What else has religion to offer?
The Jew strove to adjust himself to all kinds by accepting it as from the hands of a just and holy God. This point of view is well expressed in the book of Job, where Job says, "Shall we receive good at the hand of God and shall we not receive evil?" In this attitude great strength and consolation is sometimes found. Submission to the will of an all wise Creator whose decrees must never be questioned gives to many the courage they need to get through life.
A glance at the hymn book, and conversation with many Christians, will show that this essentially Old Testament idea is sometimes not much enlarged by an experience of the Christian Gospel. In fact some Christians deal with misfortune as a Jew might. They know nothing better than to attempt submission to the will of a God who "knows best". Hymn Thy Way, not Mine is full of the atmosphere of a patient submission. Thus verse four reads,
Take Thou my cup, and it
With joy or sorrow fill,
As best to Thee may seem;
Choose Thou my good and ill.
Some Christian buttress this thought by reflecting that our true joys are in heaven, not in this vale of sorrows, and that it is wrong to expect much happiness on earth. Hymn I'm But a Stranger Here begins in this not very inspiring strain: -
I'm but a stranger here,
Heaven is my home;
Earth is a desert drear,
Heaven is my home.
The question is whether Jesus thought the earth was a desert drear, and whether the highest Christian ideal in face of sorrow is truly expressed in the prayer for a "heart resigned, submissive, meek."

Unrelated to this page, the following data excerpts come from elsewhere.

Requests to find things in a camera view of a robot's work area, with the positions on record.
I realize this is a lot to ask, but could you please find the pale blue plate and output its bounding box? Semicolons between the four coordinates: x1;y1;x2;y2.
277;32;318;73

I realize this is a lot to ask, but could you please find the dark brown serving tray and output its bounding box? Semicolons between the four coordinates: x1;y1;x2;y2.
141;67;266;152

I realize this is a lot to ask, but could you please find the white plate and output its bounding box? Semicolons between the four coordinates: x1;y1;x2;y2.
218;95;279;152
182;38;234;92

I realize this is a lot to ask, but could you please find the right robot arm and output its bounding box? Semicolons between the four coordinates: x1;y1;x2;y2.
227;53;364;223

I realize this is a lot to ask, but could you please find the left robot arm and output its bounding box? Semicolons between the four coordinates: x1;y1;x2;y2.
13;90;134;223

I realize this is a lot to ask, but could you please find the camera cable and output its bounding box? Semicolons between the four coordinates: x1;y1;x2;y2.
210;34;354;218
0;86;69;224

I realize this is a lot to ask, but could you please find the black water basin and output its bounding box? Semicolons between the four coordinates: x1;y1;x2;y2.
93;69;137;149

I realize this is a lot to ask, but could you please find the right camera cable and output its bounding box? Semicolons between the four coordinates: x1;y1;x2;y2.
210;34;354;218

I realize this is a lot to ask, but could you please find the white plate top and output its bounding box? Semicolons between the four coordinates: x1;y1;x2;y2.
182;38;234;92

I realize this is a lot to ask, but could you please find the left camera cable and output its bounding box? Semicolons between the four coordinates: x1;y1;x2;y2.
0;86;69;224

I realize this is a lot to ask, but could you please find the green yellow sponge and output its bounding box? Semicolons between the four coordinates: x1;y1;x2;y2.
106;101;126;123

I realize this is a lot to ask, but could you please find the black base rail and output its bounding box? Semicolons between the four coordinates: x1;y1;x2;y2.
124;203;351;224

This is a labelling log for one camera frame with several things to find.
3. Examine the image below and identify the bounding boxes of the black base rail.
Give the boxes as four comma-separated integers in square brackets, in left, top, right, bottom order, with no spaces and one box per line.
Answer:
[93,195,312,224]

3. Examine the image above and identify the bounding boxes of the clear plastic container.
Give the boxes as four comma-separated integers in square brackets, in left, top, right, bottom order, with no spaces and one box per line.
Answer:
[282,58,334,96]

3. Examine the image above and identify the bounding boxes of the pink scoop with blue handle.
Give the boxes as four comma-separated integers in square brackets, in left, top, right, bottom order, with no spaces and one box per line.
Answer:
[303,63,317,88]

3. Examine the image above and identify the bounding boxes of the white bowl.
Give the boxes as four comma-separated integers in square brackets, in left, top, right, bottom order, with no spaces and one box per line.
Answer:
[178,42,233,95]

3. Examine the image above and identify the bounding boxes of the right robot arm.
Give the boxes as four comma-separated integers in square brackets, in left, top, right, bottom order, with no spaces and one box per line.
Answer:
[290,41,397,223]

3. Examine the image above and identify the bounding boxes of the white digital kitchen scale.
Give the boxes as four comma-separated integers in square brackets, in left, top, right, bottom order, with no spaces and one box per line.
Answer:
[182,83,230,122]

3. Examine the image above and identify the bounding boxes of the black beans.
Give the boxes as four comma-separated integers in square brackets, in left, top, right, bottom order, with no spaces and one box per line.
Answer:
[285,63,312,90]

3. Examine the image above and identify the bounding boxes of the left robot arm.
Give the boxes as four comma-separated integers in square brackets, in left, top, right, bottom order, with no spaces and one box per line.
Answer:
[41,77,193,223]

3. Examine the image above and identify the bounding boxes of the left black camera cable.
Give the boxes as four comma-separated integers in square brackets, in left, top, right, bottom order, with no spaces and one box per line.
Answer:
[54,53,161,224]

I do not wish to imply that there is no truth or health in this sentiment. A Christian no less than a Jew desires to accept the will of God and knows that "now we fight the battle, but then shall wear the crown." Nevertheless an emphasis upon acceptance of sorrow is not, as I hope to show, a fully Christian one, and may imply a sub-Christian conception of God.
Now let us turn our thought to the words of Jesus, uttered, according to the Fourth Evangelist, on the occasion of His arrest. "The cup which my Father has given Me, shall I not drink it?" This was said to Peter, who wished to resist with violence, and it seems at first sight to imply the Cross ought to be accepted as from God.
But God did not nail Jesus to the Cross. His enemies did that. We cannot identify the will of God with the will of Caiaphas. That His Heavenly Father required of Jesus an obedience which would involve the Cross, and that the Cross was made to serve the highest Divine purpose, is true. But that is very different from supposing that in the hour of His Passion our Lord accepted suffering as an act of God.
No sorrow is like unto His sorrow, but here at the Cross we may reverently learn something of the Christian approach to all suffering.
In the first place many things are permitted by God which are not willed by Him. In our darkest hour let us at least remember that. We are to trust Him as a Heavenly Father in all circumstances. But we are not to suppose that all circumstances come from His hand, although all circumstances are in His hand.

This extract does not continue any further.